Animal overpopulation is a HUGE, SERIOUS issue. Hundreds of thousands of dogs and cats are killed in the US each year simply because no one wants them. Before doing some research on the issue, I always thought that the unwanted dogs that were "put down" were old, sick or mean. Not True! Did you know that a large percentage of the dogs destroyed at shelters are happy, healthy, well trained, and even purebred? My goal in creating this site is to inform others of the problems that occur when people breed their dogs without thinking of the best interest of the puppies, and the puppies' puppies, and so on. What if the person who may have adopted a dog from a shelter buys your puppy instead? Like it or not, when you randomly create dogs, other dogs will lose their lives as a result.
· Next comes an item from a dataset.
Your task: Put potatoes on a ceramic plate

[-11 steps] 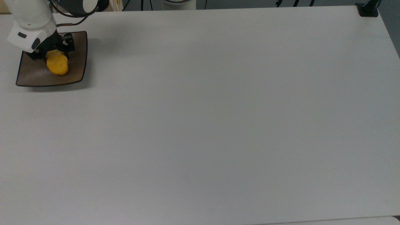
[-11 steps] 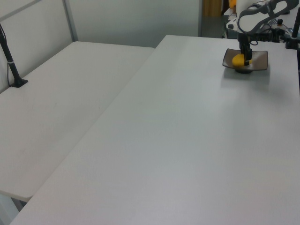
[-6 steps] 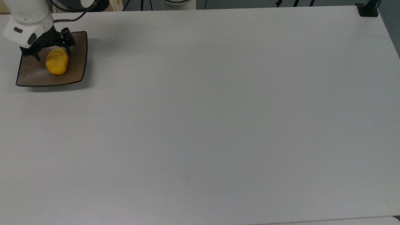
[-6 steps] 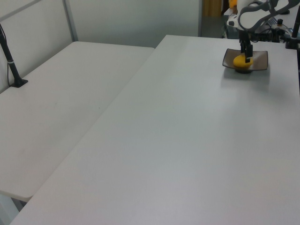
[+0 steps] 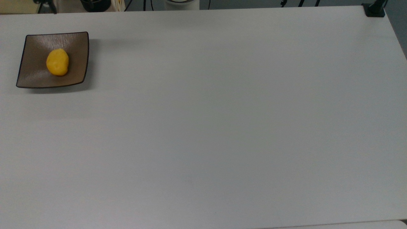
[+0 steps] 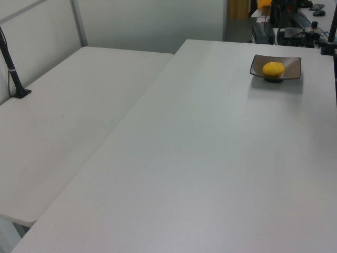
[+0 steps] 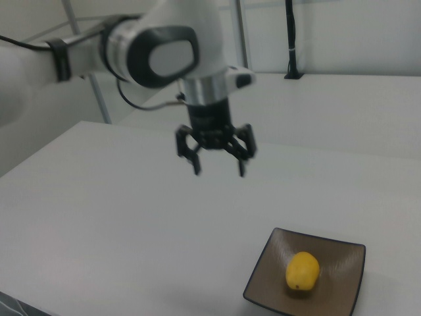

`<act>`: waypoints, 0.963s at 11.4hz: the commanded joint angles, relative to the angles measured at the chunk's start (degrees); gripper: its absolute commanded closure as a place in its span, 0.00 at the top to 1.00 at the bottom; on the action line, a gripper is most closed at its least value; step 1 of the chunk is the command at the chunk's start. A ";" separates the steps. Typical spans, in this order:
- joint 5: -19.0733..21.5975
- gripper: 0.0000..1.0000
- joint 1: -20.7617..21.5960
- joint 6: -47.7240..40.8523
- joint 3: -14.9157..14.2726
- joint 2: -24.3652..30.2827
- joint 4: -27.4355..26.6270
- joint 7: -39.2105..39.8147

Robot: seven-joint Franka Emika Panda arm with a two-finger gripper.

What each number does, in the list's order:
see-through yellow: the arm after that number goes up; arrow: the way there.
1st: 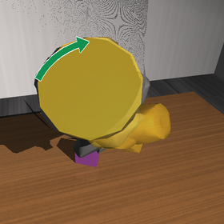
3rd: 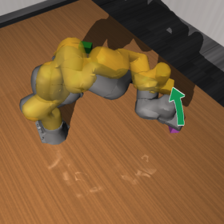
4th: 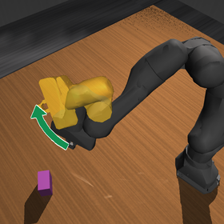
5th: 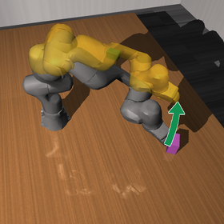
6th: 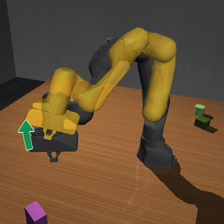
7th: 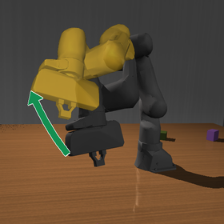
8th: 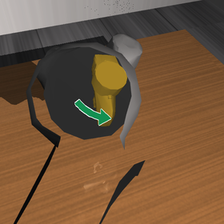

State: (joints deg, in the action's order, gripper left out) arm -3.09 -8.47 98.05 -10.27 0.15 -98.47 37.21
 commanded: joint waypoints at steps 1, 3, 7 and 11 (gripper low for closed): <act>3.88 1.00 4.67 -9.52 1.22 5.63 3.45 -13.16; 3.88 1.00 6.36 -11.82 5.68 7.14 4.16 -20.82; 3.88 1.00 7.49 -10.86 14.30 6.79 4.16 -37.71; 3.71 1.00 12.25 -2.46 14.06 4.60 1.79 -38.79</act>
State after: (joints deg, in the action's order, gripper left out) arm 0.25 2.71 89.41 4.59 6.27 -95.07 -1.34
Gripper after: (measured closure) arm 0.000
I don't have anything against responsible breeders that breed for the love of the dogs and to improve the breed, do temperament and genetic testing, and find loving, responsible owners for all the pups. If no one ever bred dogs, there wouldn't be any! However, many of these people also work in rescue as well, trying to save the lives of other dogs that may not have been responsibly bred, and responsible breeders usually require all or most of their puppies to be spayed/neutered. This page is here to inform "hobby breeders," those intending to make some quick cash, or those who are simply careless or uninformed and neglect to get their pets altered, that there are consequences for those actions, and many dogs will pay with their lives.  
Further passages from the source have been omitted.